# Work required
Everything from the line with "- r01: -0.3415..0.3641" to the end of the data below, both lines included, should be transcribed exactly; please omit the pictures.

# Dataset section
***

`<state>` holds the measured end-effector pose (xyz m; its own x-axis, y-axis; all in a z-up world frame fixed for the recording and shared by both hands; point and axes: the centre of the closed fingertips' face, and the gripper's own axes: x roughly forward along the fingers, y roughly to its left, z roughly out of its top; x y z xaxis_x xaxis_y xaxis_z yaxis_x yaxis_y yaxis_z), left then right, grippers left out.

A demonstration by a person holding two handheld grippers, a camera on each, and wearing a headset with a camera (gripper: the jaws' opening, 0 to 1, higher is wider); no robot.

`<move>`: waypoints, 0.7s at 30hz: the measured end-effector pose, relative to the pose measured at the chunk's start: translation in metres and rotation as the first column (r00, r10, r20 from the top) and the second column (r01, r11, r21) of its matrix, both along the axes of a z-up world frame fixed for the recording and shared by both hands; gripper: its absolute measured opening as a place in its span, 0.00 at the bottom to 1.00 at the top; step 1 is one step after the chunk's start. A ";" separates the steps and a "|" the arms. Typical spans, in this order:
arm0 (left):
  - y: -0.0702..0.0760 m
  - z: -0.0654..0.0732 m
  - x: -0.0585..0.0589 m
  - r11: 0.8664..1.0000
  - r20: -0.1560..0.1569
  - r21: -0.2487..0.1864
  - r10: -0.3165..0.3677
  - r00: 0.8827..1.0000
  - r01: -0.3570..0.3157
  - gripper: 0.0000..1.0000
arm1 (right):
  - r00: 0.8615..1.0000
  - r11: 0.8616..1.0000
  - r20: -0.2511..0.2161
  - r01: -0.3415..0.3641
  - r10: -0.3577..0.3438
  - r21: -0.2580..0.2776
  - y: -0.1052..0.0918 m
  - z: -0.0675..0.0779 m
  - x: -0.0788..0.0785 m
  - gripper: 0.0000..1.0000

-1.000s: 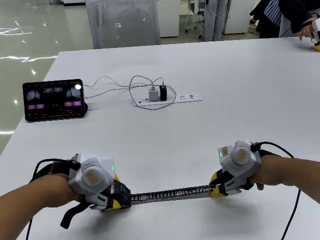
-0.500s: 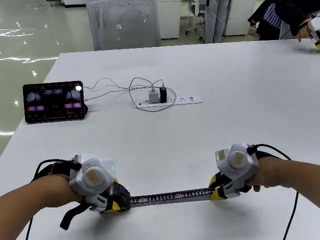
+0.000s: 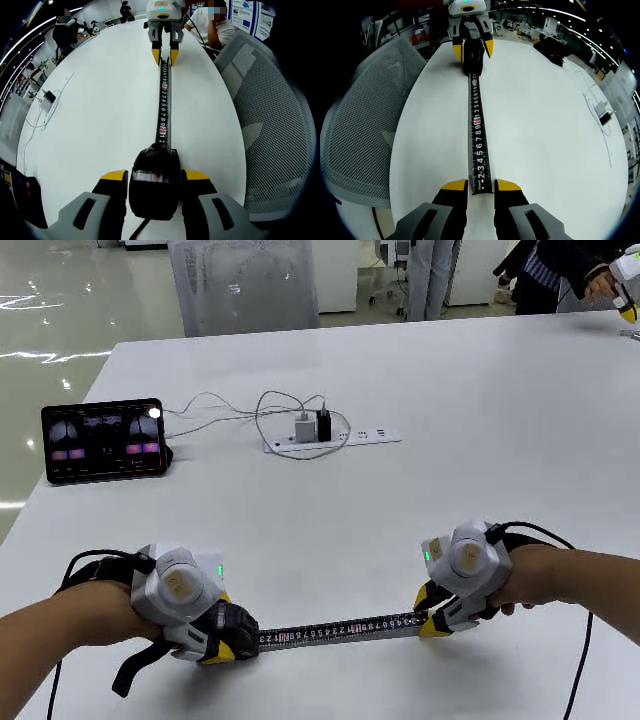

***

# Task solution
  - r01: -0.3415..0.3641
  - r10: -0.3577..0.3438
  - r21: -0.2580..0.2776
  - y: -0.1052..0.0918 m
  - z: -0.0675..0.0779 m
  - x: -0.0788..0.0785 m
  - gripper: 0.0000..1.0000

-1.000s: 
-0.500s: 
+0.000s: 

The reply is now complete.